Most Americans reject the idea that any political leader is indispensable. We are a nation of 65 times as many people as we were in 1789. There are plenty of talented leaders. If a president of the stature of a Washington, Lincoln, or FDR were available and the nation faced exacting emergencies, their services could be retained in the role of national counselor, roving ambassador, or Cabinet member without portfolio.
Although the 22nd does somewhat diminish the choice of the voter, this restriction is likely to occur only once every 50 years, if then. Most presidents never even get a second term. Most of those who serve a second gladly retire because of deteriorating health or diminished polticial support, or a combination of the two. Note also that the voters don't appear all that upset by this diminution of their voting privilege - 60 percent support retention of the two-term limit. Moreover, the charge that the 22nd Amendment is undemocratic is irrelevant. Ours is not a pure democracy. It is a republican government under a federal system. A republican government purposely limits the majority of voters in a number of ways and protects the minority, however small. The limits of the 22nd stand together with judicial review, age, and residency requirements to run for office, and the supermajorities needed for treaty ratification or amending the Constitution as safeguards against undesirable or excessive majoritarianism.
Big-city mayors who have stayed for a third or fourth 4-year term provide additional skepticism about repeal. There are exceptions. Yet in Boston; Chicago; Detroit; Newark, N.J.; Kansas City, Mo.; and Washington, multiterm mayors have often been less responsive, less accountable, and more tempted to engage in arrogance or corruption than in their first or second terms.
A president who stays for 12 or 16 years would very likely be able to stack if not pack the Supreme Court and fundamentally alter the partisan leanings of the entire federal judiciary. FDR appointed nine justices in 12 years. Nixon appointed four in just five years. Do we really want presidents these days who could dominate and thereby control two branches of government?
The 1986 boomlet to banish the 22nd from the Constitution was a partisan ploy to retain the White House for another four years and to reap the political advantages of patronage, judicial nomination, and Reagan's once magical fund-raising abilities. Congressman Guy Vander Jagt would not have sought repeal if Gary Hart or Joseph Biden were in the White House.

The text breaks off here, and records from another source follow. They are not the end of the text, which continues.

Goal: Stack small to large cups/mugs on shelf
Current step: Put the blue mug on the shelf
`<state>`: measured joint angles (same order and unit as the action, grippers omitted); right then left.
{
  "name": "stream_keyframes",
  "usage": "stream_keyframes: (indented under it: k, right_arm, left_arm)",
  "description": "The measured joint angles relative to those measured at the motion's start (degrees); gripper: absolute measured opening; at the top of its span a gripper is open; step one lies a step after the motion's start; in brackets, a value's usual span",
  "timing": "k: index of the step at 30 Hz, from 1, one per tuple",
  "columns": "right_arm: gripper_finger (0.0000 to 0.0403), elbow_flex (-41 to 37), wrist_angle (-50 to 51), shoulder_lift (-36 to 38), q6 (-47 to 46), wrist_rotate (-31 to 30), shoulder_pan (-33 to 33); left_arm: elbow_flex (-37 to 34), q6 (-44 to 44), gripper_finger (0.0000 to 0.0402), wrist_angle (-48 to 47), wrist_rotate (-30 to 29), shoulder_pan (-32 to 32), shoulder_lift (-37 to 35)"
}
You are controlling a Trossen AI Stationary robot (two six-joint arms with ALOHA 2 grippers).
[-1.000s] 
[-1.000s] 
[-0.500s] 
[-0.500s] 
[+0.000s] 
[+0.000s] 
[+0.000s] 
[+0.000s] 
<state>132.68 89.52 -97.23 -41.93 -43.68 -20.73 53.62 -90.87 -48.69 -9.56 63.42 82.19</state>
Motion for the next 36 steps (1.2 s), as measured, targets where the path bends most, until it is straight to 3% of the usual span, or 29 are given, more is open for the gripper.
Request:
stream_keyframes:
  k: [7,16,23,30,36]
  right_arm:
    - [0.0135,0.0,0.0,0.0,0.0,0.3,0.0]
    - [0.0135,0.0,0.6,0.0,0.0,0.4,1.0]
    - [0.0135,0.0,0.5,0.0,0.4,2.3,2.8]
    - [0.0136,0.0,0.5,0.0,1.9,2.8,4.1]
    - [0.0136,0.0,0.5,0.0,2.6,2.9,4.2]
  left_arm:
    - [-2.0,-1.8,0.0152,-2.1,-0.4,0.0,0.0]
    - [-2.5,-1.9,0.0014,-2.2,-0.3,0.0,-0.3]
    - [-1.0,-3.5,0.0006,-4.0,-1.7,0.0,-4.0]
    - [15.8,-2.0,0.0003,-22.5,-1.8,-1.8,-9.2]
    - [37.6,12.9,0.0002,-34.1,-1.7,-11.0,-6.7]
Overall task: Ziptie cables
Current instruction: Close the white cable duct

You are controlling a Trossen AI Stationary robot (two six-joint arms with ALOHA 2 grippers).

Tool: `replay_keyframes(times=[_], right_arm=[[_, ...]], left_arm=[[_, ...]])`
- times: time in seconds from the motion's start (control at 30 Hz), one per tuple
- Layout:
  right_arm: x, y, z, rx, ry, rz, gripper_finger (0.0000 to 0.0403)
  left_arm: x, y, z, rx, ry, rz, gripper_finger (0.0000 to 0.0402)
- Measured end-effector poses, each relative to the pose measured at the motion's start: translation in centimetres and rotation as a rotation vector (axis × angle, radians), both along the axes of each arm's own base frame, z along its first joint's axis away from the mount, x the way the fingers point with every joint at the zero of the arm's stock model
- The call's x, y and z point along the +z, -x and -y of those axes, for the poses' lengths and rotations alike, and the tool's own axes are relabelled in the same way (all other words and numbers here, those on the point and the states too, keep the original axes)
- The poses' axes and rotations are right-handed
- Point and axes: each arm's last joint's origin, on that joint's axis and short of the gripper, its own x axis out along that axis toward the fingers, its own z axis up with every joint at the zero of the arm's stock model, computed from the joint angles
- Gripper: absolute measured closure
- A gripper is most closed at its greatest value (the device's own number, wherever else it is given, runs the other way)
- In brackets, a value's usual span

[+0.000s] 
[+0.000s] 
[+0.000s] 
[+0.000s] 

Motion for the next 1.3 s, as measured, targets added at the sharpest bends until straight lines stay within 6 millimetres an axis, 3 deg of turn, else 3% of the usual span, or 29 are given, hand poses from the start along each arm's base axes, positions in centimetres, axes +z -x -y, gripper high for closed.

The Constitution should not be amended, or unamended, for short-term partisan advantages. Fortunately the drive to repeal this amendment died with the revelation of the Iran-contra affair. Similarly, the last boomlet to repeal the 22nd halted with Nixon's 1973 tailspin.
The 22nd Amendment has drawbacks. Its virtues, however, will be appreciated in future generations. It is an acceptable, if imperfect, compromise.
Thomas E. Cronin is the McHugh professor of American institutions at the Colorado College.